Data in this exercise:
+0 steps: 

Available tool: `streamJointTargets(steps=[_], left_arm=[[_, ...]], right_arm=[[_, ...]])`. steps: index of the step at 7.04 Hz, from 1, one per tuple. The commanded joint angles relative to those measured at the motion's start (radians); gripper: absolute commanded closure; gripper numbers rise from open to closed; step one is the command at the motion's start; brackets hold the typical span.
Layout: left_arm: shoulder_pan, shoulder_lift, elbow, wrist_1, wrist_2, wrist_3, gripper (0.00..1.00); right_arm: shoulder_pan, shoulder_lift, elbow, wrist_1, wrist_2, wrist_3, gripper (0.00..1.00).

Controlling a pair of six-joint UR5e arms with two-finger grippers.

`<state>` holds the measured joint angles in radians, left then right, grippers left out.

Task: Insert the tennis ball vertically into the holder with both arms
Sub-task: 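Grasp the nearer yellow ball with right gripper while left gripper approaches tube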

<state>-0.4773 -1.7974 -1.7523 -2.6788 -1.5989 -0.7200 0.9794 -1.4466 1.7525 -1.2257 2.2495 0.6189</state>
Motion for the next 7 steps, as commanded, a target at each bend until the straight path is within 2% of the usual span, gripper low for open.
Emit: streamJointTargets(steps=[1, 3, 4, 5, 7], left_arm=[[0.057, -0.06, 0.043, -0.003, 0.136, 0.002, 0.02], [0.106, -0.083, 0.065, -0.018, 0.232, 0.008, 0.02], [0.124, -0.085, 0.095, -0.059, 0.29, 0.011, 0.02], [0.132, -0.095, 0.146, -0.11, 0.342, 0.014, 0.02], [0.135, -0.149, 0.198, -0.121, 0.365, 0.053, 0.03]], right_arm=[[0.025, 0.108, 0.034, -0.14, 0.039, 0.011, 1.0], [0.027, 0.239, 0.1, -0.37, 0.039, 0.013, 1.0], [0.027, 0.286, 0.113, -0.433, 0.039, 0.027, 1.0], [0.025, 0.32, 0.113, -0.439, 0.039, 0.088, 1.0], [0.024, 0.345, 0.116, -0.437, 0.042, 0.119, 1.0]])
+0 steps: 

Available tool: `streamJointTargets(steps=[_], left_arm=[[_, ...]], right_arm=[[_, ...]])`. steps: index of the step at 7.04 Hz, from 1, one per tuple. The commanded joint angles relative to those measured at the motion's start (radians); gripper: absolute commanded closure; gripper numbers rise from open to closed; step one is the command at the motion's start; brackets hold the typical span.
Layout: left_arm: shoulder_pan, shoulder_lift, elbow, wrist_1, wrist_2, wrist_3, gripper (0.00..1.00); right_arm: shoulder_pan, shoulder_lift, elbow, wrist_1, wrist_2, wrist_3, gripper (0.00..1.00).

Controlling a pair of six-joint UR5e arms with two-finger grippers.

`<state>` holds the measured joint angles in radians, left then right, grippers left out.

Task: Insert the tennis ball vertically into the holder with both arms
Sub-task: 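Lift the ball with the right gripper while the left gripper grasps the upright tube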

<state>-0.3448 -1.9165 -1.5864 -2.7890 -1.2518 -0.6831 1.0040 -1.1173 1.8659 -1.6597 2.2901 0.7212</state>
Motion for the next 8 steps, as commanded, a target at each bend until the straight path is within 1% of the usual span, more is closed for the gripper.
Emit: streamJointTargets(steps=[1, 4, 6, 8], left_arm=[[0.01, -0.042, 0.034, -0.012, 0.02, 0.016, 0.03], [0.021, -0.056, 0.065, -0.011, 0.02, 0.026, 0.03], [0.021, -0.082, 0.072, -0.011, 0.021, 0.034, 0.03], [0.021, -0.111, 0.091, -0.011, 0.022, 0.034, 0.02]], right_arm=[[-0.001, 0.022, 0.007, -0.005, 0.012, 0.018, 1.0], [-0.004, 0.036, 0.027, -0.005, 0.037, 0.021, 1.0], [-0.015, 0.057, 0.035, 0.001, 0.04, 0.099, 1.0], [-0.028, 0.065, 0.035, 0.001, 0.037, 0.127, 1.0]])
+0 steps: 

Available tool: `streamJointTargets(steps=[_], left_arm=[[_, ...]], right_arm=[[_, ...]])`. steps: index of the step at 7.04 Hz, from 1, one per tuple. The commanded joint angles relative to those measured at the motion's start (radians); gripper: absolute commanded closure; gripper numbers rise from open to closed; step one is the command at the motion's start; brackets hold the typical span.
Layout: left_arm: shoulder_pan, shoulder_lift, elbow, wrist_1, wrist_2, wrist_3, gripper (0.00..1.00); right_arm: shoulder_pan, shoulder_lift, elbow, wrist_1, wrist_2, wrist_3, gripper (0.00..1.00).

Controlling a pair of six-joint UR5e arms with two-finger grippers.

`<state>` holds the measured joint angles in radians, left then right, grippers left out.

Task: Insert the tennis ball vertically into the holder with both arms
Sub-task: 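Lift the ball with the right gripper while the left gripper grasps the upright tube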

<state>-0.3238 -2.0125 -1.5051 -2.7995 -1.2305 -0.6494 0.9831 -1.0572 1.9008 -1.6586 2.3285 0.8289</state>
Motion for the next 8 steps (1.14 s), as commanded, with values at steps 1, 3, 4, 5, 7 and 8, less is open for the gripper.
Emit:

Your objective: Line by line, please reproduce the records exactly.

Answer for this exercise:
+0 steps: 

Available tool: `streamJointTargets(steps=[_], left_arm=[[_, ...]], right_arm=[[_, ...]])`. steps: index of the step at 7.04 Hz, from 1, one per tuple. The commanded joint angles relative to those measured at the motion's start (radians); gripper: absolute commanded closure; gripper numbers rise from open to closed; step one is the command at the motion's start; brackets hold the typical span.
Layout: left_arm: shoulder_pan, shoulder_lift, elbow, wrist_1, wrist_2, wrist_3, gripper (0.00..1.00); right_arm: shoulder_pan, shoulder_lift, elbow, wrist_1, wrist_2, wrist_3, gripper (0.00..1.00).

Controlling a pair of six-joint UR5e arms with two-finger grippers.

`<state>` holds the measured joint angles in radians, left then right, grippers left out.

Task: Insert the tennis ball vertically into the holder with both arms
Sub-task: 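Grasp the nearer yellow ball with right gripper while left gripper approaches tube
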
<state>-0.4773 -1.7974 -1.7523 -2.6788 -1.5989 -0.7200 0.9794 -1.4466 1.7525 -1.2257 2.2495 0.6189</state>
Motion for the next 7 steps, as commanded, a target at each bend until the straight path is within 2% of the usual span, gripper low for open.
Emit: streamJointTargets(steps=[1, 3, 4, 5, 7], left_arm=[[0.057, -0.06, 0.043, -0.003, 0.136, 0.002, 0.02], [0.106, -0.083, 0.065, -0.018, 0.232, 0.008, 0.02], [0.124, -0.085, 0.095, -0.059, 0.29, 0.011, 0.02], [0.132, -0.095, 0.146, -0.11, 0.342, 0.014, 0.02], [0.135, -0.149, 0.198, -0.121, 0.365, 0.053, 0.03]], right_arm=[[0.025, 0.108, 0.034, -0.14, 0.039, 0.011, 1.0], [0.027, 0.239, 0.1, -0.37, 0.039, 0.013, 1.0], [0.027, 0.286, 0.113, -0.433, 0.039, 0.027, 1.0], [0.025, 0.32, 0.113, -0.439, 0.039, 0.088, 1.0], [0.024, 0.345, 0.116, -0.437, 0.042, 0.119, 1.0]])
+0 steps: 

Available tool: `streamJointTargets(steps=[_], left_arm=[[_, ...]], right_arm=[[_, ...]])`. steps: index of the step at 7.04 Hz, from 1, one per tuple. The commanded joint angles relative to those measured at the motion's start (radians); gripper: absolute commanded closure; gripper numbers rise from open to closed; step one is the command at the motion's start; brackets hold the typical span.
Layout: left_arm: shoulder_pan, shoulder_lift, elbow, wrist_1, wrist_2, wrist_3, gripper (0.00..1.00); right_arm: shoulder_pan, shoulder_lift, elbow, wrist_1, wrist_2, wrist_3, gripper (0.00..1.00).

Controlling a pair of six-joint UR5e arms with two-finger grippers.

`<state>` holds the measured joint angles in radians, left then right, grippers left out.

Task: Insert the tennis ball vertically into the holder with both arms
Sub-task: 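Lift the ball with the right gripper while the left gripper grasps the upright tube
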
<state>-0.3448 -1.9165 -1.5864 -2.7890 -1.2518 -0.6831 1.0040 -1.1173 1.8659 -1.6597 2.2901 0.7212</state>
Motion for the next 8 steps, as commanded, a target at each bend until the straight path is within 1% of the usual span, more is closed for the gripper.
Emit: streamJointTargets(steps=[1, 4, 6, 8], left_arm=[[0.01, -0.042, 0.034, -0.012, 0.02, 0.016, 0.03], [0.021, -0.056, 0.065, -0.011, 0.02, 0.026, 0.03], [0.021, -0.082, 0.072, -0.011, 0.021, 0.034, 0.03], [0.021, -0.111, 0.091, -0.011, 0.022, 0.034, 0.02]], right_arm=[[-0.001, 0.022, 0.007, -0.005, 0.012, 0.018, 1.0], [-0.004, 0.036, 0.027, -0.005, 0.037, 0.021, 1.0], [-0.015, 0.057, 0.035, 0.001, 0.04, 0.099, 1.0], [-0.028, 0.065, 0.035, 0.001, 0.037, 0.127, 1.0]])
+0 steps: 

Available tool: `streamJointTargets(steps=[_], left_arm=[[_, ...]], right_arm=[[_, ...]])`. steps: index of the step at 7.04 Hz, from 1, one per tuple. The commanded joint angles relative to those measured at the motion's start (radians); gripper: absolute commanded closure; gripper numbers rise from open to closed; step one is the command at the motion's start; brackets hold the typical span.
Layout: left_arm: shoulder_pan, shoulder_lift, elbow, wrist_1, wrist_2, wrist_3, gripper (0.00..1.00); right_arm: shoulder_pan, shoulder_lift, elbow, wrist_1, wrist_2, wrist_3, gripper (0.00..1.00).

Controlling a pair of six-joint UR5e arms with two-finger grippers.

`<state>` holds the measured joint angles in radians, left then right, grippers left out.

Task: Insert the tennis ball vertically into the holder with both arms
Sub-task: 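Lift the ball with the right gripper while the left gripper grasps the upright tube
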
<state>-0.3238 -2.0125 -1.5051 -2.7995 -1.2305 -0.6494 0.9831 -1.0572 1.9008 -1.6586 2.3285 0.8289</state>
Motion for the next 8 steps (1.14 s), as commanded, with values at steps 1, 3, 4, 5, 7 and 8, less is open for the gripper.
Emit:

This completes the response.